Task to carry out: Retype the data below verbatim; pictures do not belong in the copy.

Source data:
══════

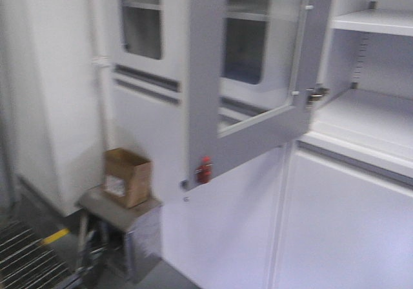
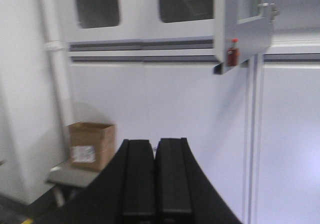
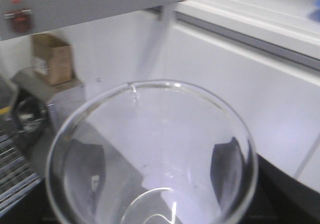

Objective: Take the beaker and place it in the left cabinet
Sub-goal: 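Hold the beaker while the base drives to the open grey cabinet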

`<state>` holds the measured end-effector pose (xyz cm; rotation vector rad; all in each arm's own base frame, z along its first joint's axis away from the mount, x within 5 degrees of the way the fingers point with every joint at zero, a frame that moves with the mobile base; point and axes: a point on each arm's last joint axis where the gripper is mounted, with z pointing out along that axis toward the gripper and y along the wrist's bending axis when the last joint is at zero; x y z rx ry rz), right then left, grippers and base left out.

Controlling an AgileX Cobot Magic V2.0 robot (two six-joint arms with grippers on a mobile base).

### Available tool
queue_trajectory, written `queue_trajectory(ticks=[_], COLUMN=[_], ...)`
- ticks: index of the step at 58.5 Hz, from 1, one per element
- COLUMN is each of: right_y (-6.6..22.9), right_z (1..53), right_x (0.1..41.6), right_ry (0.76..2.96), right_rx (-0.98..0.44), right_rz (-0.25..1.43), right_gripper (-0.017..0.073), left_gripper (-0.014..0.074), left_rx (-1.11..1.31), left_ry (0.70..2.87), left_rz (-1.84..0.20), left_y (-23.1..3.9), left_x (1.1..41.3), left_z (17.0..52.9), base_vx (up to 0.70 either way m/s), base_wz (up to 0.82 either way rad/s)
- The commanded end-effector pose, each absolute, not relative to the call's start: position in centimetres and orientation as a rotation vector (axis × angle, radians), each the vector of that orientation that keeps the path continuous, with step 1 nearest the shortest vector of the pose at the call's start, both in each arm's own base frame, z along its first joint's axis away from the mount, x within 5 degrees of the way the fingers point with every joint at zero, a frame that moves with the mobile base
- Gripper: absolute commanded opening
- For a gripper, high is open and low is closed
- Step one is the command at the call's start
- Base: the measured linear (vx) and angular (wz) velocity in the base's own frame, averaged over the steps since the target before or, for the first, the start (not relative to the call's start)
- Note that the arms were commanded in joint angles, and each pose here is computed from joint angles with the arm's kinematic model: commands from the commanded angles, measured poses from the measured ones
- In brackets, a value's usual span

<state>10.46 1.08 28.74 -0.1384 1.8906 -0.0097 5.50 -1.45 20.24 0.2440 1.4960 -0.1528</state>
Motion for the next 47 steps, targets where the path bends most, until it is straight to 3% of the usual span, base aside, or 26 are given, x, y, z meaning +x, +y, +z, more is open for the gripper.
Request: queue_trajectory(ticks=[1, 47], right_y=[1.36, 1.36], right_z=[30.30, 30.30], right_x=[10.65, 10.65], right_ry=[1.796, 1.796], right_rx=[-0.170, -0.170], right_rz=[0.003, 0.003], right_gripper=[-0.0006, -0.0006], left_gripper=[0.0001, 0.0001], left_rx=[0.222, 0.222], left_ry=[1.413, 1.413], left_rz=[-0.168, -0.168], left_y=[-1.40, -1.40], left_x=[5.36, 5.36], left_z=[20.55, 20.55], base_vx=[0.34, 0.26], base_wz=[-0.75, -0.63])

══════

Solution for this problem:
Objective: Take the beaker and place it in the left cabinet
Sub-goal: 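Hold the beaker while the base drives to the open grey cabinet
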
`<state>` holds the measured end-effector pose (xyz cm; rotation vector rad; all in each arm's own base frame, z along its first joint's axis away from the mount, x within 5 degrees of the way the fingers point with every joint at zero, a frame that moves with the mobile base; point and axes: a point on each arm's last joint axis where the gripper is mounted, with z pointing out along that axis toward the gripper and y along the wrist's bending axis when the last joint is at zero; x y z rx ry rz), right then left, grippers and base left out.

Controlling an AgileX Cobot Magic V2.0 robot (two six-joint arms with grippers on a mobile base).

### Available tool
queue_trajectory, written `queue_trajectory(ticks=[_], COLUMN=[_], ...)`
- ticks: index of the step at 58.5 Hz, from 1, one per element
- COLUMN is each of: right_y (-6.6..22.9), right_z (1..53), right_x (0.1..41.6), right_ry (0.76..2.96), right_rx (-0.98..0.44), right_rz (-0.25..1.43), right_gripper (-0.017..0.073), left_gripper (-0.014..0.074), left_rx (-1.11..1.31), left_ry (0.70..2.87), left_rz (-1.84..0.20), left_y (-23.1..3.9), left_x (1.1..41.3), left_z (17.0..52.9), base_vx (up to 0.70 either way m/s), base_wz (up to 0.82 either way rad/s)
- The commanded end-effector pose, each absolute, not relative to the call's start: position in centimetres and orientation as a rotation vector (axis × angle, radians), each the vector of that orientation that keeps the path continuous, with step 1 nearest the shortest vector of the pose at the call's start, both in each arm's own base frame, z along its first joint's axis away from the mount, x within 5 degrees of the way the fingers point with every joint at zero, a frame that moves with the mobile base
- Gripper: absolute commanded opening
- For a gripper, high is open and low is closed
- Step one is the command at the call's start
- Base: the measured linear (vx) and angular (wz) velocity in the base's own frame, averaged over the steps since the target before or, for the first, the start (not relative to the call's start)
- Note that the arms were commanded in joint angles, and each pose here is computed from joint angles with the arm's kinematic model: commands from the commanded angles, measured poses from the measured ones
- In brackets, a value's usual span

<state>10.46 1.08 28.74 -0.1384 1.8906 -0.0097 5.50 -1.45 20.24 0.2440 1.4960 -0.1528</state>
Motion for the next 47 steps, targets where the path bends most, until it is straight to 3% of the usual span, base aside, or 26 are given, x, y, z meaning +x, +y, +z, more is open for the gripper.
Request: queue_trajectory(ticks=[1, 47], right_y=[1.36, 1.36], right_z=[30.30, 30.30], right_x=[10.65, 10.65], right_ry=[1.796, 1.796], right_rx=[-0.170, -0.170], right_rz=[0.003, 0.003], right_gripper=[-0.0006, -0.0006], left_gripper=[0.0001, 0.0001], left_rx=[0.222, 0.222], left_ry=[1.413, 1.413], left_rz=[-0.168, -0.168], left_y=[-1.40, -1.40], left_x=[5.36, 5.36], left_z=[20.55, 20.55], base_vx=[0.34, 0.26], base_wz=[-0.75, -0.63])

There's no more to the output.